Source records
· · ·

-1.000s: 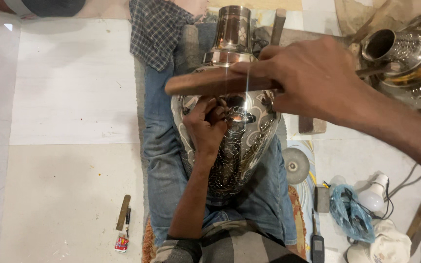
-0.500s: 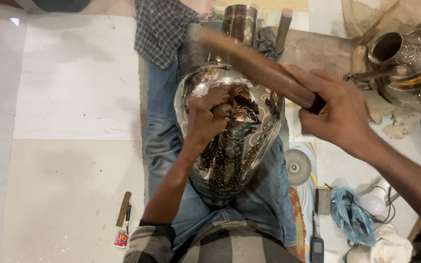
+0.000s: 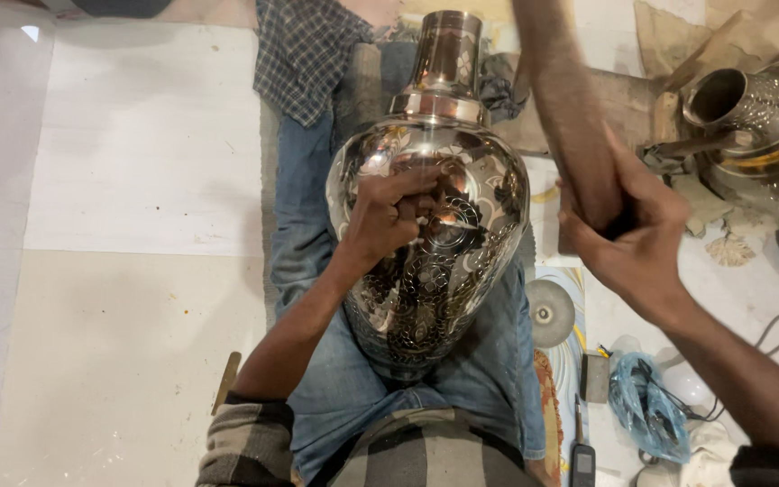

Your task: The person sits on the floor with a large engraved brass vessel held between the legs and hammers a small punch against the vessel's surface using a wooden mallet, working the patterned design area by area and repositioning the punch repeatedly across the decorated surface.

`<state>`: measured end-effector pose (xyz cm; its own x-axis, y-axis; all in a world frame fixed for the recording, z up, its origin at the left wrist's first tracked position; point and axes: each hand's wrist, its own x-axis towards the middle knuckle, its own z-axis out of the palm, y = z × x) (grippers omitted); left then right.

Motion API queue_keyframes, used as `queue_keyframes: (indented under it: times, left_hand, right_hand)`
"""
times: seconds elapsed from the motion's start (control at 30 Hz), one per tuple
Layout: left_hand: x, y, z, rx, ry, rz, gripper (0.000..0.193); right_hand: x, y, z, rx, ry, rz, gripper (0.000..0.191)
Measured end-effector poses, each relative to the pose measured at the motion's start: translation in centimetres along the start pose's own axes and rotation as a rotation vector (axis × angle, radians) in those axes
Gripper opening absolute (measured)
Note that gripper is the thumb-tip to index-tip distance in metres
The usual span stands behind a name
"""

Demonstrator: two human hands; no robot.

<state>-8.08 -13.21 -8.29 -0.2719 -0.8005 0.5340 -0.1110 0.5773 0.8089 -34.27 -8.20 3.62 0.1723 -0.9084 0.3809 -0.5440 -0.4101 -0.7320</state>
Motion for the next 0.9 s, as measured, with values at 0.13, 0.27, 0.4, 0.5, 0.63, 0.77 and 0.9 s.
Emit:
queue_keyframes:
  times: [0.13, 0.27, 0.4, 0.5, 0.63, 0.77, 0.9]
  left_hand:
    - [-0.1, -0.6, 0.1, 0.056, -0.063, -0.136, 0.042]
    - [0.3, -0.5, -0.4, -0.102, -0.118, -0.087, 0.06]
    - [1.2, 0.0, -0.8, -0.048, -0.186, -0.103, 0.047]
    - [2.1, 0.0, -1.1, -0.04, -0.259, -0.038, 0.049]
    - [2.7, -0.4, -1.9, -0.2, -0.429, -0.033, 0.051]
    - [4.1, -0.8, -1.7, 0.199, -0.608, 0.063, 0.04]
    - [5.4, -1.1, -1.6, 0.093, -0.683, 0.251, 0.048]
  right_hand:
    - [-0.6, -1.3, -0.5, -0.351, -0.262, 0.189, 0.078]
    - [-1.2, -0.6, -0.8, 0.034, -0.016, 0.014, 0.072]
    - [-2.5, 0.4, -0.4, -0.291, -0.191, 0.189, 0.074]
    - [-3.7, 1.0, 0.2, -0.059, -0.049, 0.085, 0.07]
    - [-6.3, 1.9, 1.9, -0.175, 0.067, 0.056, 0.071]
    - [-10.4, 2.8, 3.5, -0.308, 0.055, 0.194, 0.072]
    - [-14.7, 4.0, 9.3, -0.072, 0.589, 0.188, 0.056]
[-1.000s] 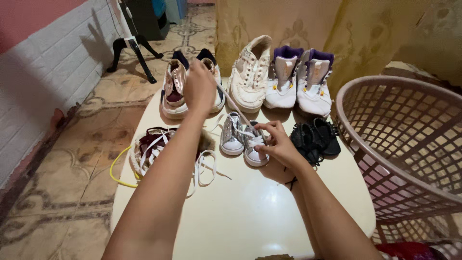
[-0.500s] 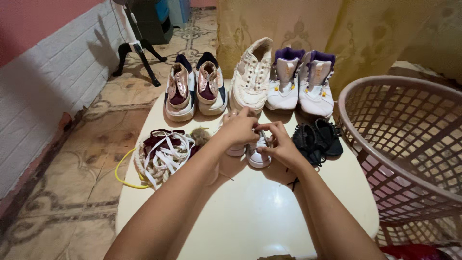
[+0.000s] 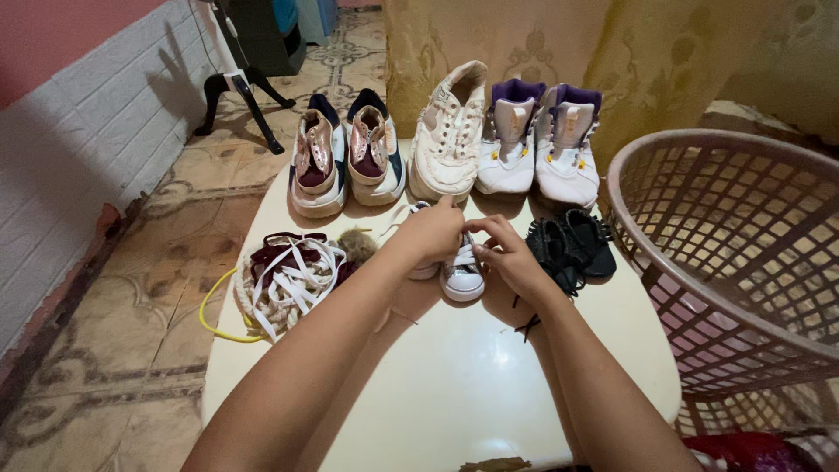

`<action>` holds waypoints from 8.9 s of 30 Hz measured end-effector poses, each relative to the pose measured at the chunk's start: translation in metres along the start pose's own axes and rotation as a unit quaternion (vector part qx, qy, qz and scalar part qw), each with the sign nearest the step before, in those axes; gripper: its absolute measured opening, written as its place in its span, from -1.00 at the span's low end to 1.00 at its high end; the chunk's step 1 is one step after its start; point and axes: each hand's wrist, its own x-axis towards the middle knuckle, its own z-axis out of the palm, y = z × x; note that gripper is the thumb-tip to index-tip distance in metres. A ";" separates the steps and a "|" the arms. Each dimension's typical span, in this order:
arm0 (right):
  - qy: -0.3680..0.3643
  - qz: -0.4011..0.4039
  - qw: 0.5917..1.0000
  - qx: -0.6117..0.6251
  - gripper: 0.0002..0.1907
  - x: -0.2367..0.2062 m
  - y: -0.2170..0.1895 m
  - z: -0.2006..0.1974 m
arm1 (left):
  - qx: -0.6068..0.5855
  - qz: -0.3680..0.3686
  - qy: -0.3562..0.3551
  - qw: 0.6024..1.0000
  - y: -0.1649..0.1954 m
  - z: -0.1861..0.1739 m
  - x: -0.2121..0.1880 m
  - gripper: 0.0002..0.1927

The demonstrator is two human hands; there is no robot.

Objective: The person sits on the floor at a small table with several pairs of shoes and loose laces. They pull the laces out of a pair of small silver sneakers, then thread the laces back through the eyelets and tie them, handling the shoes one at a time.

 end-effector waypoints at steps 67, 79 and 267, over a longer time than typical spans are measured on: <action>0.122 -0.084 0.960 -0.238 -0.83 0.000 -0.033 0.027 | -0.691 -0.110 0.372 0.610 -0.021 -0.025 -0.080 -0.84; 0.165 -0.145 0.976 -0.007 -0.65 -0.014 -0.081 0.056 | -0.730 -0.046 0.198 0.653 0.000 -0.008 -0.076 -0.82; 0.255 0.046 0.963 0.074 -0.90 -0.003 -0.005 -0.019 | -0.161 -0.115 0.236 0.951 0.021 0.016 -0.055 -0.76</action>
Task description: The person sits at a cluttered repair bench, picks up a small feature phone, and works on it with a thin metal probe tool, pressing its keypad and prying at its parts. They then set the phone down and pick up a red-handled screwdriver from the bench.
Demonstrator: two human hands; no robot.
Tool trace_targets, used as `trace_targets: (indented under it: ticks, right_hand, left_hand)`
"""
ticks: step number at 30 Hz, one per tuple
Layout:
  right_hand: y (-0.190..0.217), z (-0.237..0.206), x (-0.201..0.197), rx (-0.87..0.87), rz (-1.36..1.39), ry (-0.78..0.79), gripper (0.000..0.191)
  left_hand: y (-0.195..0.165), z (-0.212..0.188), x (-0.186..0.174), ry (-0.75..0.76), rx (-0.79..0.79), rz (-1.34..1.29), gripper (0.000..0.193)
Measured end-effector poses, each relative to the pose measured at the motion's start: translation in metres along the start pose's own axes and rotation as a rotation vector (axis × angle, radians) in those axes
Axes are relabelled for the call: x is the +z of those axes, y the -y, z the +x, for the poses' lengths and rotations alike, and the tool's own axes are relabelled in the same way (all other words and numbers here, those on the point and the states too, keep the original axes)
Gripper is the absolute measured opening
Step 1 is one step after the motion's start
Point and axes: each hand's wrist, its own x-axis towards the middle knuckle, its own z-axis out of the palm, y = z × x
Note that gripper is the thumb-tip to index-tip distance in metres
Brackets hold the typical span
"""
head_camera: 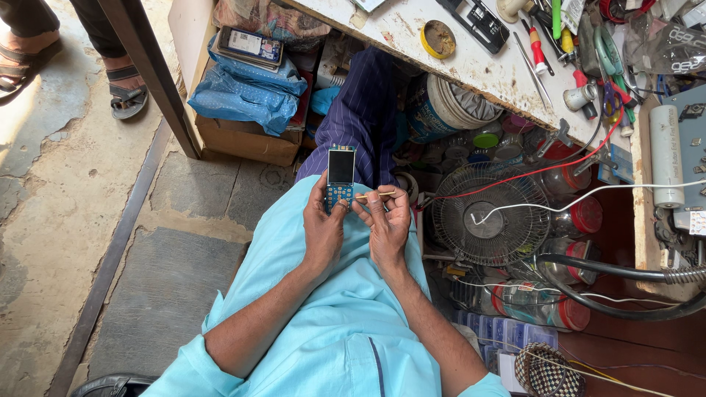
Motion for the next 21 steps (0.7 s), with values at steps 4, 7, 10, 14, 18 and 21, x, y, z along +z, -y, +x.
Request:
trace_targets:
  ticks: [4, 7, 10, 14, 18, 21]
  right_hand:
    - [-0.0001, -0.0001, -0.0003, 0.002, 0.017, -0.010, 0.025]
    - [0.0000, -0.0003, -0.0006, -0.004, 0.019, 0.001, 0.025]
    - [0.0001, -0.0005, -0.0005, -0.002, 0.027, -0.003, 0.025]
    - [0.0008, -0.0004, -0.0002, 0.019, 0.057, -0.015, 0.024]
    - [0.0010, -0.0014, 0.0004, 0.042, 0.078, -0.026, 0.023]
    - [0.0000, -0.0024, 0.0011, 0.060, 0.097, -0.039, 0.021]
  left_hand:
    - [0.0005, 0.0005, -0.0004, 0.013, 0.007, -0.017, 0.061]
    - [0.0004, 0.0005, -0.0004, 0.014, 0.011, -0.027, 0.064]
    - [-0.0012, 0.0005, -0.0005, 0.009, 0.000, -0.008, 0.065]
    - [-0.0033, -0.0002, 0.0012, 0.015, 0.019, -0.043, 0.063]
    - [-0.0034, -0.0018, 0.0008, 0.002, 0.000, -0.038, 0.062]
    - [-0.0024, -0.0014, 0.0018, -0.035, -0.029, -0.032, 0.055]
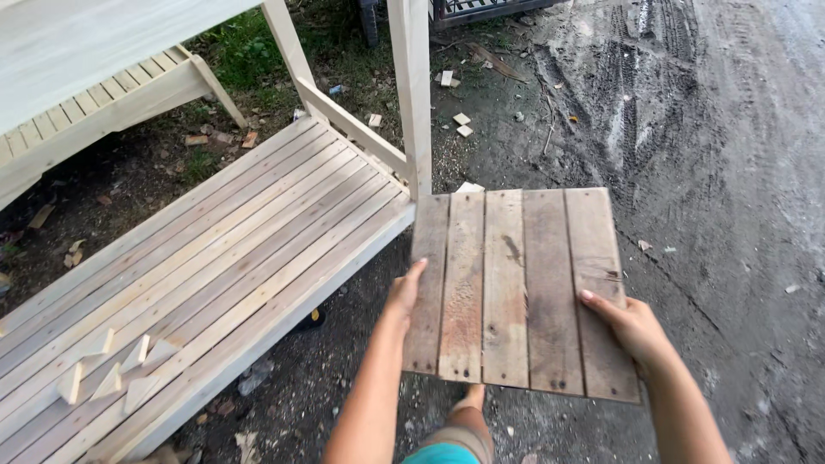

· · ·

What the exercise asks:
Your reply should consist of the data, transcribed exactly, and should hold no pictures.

Task response:
-1.000s: 
-0.500s: 
+0.000s: 

Your task: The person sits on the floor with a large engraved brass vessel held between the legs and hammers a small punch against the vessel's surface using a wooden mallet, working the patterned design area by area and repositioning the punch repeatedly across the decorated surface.

`<state>`: measured end-effector pose (xyz cm; its own x-axis, y-axis; all in a world frame fixed for the recording, z up, its origin at the left wrist's first tracked position; point and axes: each hand's wrist, its own x-axis towards the middle knuckle, its own z-axis out of the palm, y = z × x) (grippers omitted); left then right.

Motion API queue_keyframes, used as `queue_keyframes: (indented under it: times, left_hand, right_hand)`
"""
times: seconds elapsed from the motion's start (control at 30 Hz), one per tuple
Layout: left_hand: x, y, z, rx, ry, rz, gripper (0.000..0.193); right_hand: x, y, z, rx, ry, rz, gripper (0.000..0.191)
Measured end-effector poses, each relative to the pose measured at the motion's start: translation in centimetres along the start pose's own axes and rotation as a rotation vector (axis × angle, radians) in those axes
Gripper opening absolute (measured)
Note that gripper is the thumb-tip to index-tip distance in metres
The usual span stands behind a name
"""

Demonstrator: two human hands; no robot.

<state>-8.08 -13.21 -8.29 -0.2719 -0.8005 0.5340 -0.1110 0.5773 0.8089 -34.27 -8.20 3.62 0.1723 -0.9084 0.3809 -0.5440 -0.4101 -0.7320</state>
Motion for the next 0.9 s, as measured, with values at 0.13, 0.27, 0.4, 0.5, 0.63, 0.77 and 0.9 s.
Emit:
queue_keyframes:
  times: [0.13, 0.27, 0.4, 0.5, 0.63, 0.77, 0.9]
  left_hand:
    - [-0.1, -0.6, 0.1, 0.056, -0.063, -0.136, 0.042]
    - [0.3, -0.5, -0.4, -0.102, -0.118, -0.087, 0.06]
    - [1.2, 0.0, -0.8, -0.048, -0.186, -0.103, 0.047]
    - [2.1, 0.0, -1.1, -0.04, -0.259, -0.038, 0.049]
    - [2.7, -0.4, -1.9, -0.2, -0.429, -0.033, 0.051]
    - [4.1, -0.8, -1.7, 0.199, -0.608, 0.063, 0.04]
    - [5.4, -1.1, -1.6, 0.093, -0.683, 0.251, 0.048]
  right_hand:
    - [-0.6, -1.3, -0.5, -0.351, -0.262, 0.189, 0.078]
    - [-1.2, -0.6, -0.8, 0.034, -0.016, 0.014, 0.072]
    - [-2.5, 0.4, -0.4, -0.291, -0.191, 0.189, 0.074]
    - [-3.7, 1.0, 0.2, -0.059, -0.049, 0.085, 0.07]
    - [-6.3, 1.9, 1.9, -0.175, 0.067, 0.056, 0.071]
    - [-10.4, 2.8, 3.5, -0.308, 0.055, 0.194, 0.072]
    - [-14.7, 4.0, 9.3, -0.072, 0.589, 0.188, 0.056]
[-1.000s] 
[-0.500s] 
[+0.000s] 

`<action>` holds waypoints from 8.9 s of 30 Hz measured end-effector poses, each relative to the pose measured at the chunk's start: translation in metres along the start pose's own axes and rotation as a unit quaternion (vector part qx, qy, qz and scalar part qw), each with the sign nearest the step before, in those axes; gripper: its absolute measured opening, written as its place in its span, from -1.00 at the span's low end to 1.00 at its high end; the chunk's step 1 is one step after its start; point and axes: each hand's wrist, its own x-axis towards the middle knuckle, its own z-axis out of the palm, y = z × x; note that gripper is the thumb-tip to index-tip distance in metres. A ";" separates the steps and a "|" the arms. Each dimension's typical span, in this order:
arm0 (right):
  - qy: -0.3680..0.3643
  - qz: -0.4011..0.4039
  - qw: 0.5917..1.0000
  - qx: -0.6117..0.6251
  - gripper: 0.0002..0.1907
  - x: -0.2367..0.2062 m
  - y: -0.2170..0.1895 m
  - z: -0.2006..0.1974 m
arm1 (left):
  - qx: -0.6068..0.5855
  - qz: -0.3680..0.3686
  - qy: -0.3562..0.3551
  - qw: 0.6024..1.0000
  - y: -0.1649..0.1954 m
  - z: -0.1861..0.1739 m
  - x: -0.2121..0.1880 m
  - gripper: 0.0002..0.1927

The demonstrator is two human hands; there is no robot.

Objective: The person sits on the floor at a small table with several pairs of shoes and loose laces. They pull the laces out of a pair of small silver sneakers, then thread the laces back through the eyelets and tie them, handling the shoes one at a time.

 end-effector waypoints at steps 67, 79 and 267, over a longer time than typical spans are measured on: <action>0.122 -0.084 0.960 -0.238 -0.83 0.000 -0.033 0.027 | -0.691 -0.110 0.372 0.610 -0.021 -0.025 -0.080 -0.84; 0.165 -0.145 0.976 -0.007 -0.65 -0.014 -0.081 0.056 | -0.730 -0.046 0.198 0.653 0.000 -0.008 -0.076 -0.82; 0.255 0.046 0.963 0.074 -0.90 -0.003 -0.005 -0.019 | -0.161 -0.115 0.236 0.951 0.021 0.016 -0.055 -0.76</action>
Task description: The person sits at a cluttered repair bench, picks up a small feature phone, and works on it with a thin metal probe tool, pressing its keypad and prying at its parts. They then set the phone down and pick up a red-handled screwdriver from the bench.
Demonstrator: two human hands; no robot.
Tool trace_targets, used as `trace_targets: (indented under it: ticks, right_hand, left_hand)`
"""
ticks: step number at 30 Hz, one per tuple
Layout:
  right_hand: y (-0.190..0.217), z (-0.237..0.206), x (-0.201..0.197), rx (-0.87..0.87), rz (-1.36..1.39), ry (-0.78..0.79), gripper (0.000..0.191)
  left_hand: y (-0.195..0.165), z (-0.212..0.188), x (-0.186..0.174), ry (-0.75..0.76), rx (-0.79..0.79), rz (-1.34..1.29), gripper (0.000..0.193)
Measured end-effector poses, each relative to the pose measured at the motion's start: translation in metres along the start pose's own axes and rotation as a rotation vector (axis × angle, radians) in those axes
Axes are relabelled for the call: x is the +z of those axes, y the -y, z the +x, for the poses' lengths and rotations alike, and the tool's own axes are relabelled in the same way (all other words and numbers here, those on the point and the states too, keep the original axes)
Gripper is the absolute measured opening
Step 1 is one step after the motion's start
Point and axes: each hand's wrist, its own x-axis towards the middle knuckle, its own z-axis out of the palm, y = z × x
Note that gripper is the thumb-tip to index-tip distance in metres
Brackets hold the typical span
"""
head_camera: 
Motion for the next 21 steps (0.7 s), with values at steps 4, 7, 10, 14, 18 and 21, x, y, z along +z, -y, +x.
Request:
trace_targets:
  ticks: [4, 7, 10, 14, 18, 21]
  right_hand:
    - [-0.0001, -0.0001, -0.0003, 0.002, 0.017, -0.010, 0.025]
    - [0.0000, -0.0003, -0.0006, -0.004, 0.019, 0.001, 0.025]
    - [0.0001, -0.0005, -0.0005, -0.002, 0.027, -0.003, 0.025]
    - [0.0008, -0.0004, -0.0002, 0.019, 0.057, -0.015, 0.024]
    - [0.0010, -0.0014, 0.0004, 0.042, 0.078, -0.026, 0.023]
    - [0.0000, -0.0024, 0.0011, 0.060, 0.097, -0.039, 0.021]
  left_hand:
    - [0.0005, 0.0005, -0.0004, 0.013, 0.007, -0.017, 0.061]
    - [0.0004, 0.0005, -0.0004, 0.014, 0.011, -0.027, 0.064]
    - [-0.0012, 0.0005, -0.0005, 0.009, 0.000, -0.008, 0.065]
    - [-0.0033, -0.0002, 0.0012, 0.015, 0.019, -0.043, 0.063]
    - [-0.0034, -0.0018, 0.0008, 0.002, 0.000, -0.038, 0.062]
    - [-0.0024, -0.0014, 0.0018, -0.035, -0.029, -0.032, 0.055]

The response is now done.